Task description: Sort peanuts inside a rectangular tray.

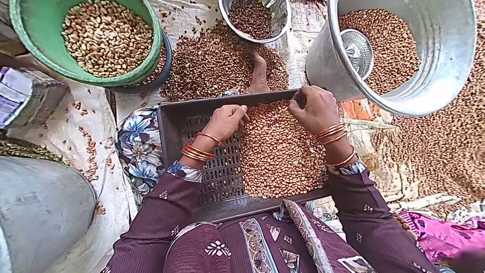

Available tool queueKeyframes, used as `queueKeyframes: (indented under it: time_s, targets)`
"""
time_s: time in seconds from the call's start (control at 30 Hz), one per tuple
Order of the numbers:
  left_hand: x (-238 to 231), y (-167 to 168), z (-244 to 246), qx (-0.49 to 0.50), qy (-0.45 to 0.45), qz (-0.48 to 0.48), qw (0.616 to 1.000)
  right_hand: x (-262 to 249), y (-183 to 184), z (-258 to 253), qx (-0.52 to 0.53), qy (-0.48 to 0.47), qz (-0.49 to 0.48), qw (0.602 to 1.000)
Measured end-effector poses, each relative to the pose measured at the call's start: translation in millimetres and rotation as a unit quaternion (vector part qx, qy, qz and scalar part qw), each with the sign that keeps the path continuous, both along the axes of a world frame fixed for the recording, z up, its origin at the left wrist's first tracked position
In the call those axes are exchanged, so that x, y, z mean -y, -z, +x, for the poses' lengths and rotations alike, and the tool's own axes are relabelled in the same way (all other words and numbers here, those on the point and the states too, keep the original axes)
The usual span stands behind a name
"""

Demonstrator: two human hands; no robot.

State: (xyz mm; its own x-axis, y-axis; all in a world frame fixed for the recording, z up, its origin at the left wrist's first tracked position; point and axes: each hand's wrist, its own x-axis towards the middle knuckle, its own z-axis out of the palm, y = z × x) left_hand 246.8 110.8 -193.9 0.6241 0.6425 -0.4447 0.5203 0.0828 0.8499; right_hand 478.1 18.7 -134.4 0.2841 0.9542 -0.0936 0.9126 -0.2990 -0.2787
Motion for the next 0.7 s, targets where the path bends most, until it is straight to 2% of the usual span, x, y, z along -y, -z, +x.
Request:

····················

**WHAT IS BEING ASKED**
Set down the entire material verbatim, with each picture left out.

**TASK SOLUTION**
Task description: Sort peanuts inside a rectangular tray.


Available tool queueKeyframes, used as `queueKeyframes: (indented under it: time_s, targets)`
"""
time_s: time in seconds from the call's start (control at 30 Hz), one per tuple
Order of the numbers:
  left_hand: x (-238 to 231), y (-167 to 168), z (-244 to 246), qx (-0.49 to 0.50), qy (-0.45 to 0.45), qz (-0.48 to 0.48), qw (0.616 to 1.000)
  right_hand: x (-262 to 249), y (-183 to 184), z (-258 to 253), qx (-0.52 to 0.53), qy (-0.48 to 0.47), qz (-0.49 to 0.48), qw (0.602 to 1.000)
Measured end-effector poses, each relative to the pose measured at the call's start: translation in millimetres and rotation as a unit quaternion (vector part qx, qy, qz and scalar part qw), each with the sign that keeps the path continuous, both along the axes of a world frame fixed for the recording, z up, its origin at the left wrist's first tracked position
In the call those axes are exchanged, so that x, y, z mean -y, -z, +x, for the poses' lengths and rotations alike, and the tool's own axes are relabelled in the same way (all other words and numbers here, those on the point and the states too, keep the original axes)
The usual span stands behind a name
"""

Demonstrator: two human hands; no robot.

State: (xyz mm; its own x-axis, y-axis; all in a world frame fixed for the recording, z up, its origin at the left wrist's first tracked position; point and axes: each hand's wrist, its own x-axis towards the middle knuckle, its own z-axis out of the palm, y = z × x) left_hand 246.8 110.8 -193.9 0.6241 0.6425 -0.4447 0.5203 0.0828 0.8499; right_hand 478.1 18.7 -134.4 0.2841 0.9542 -0.0936 0.9126 -0.2990 -0.2787
Motion for the next 0.7 s, targets where the path bends most, until it is straight to 2% of the usual span, x, y, z along -y, -z, +x.
Request:

Work on the answer has been completed.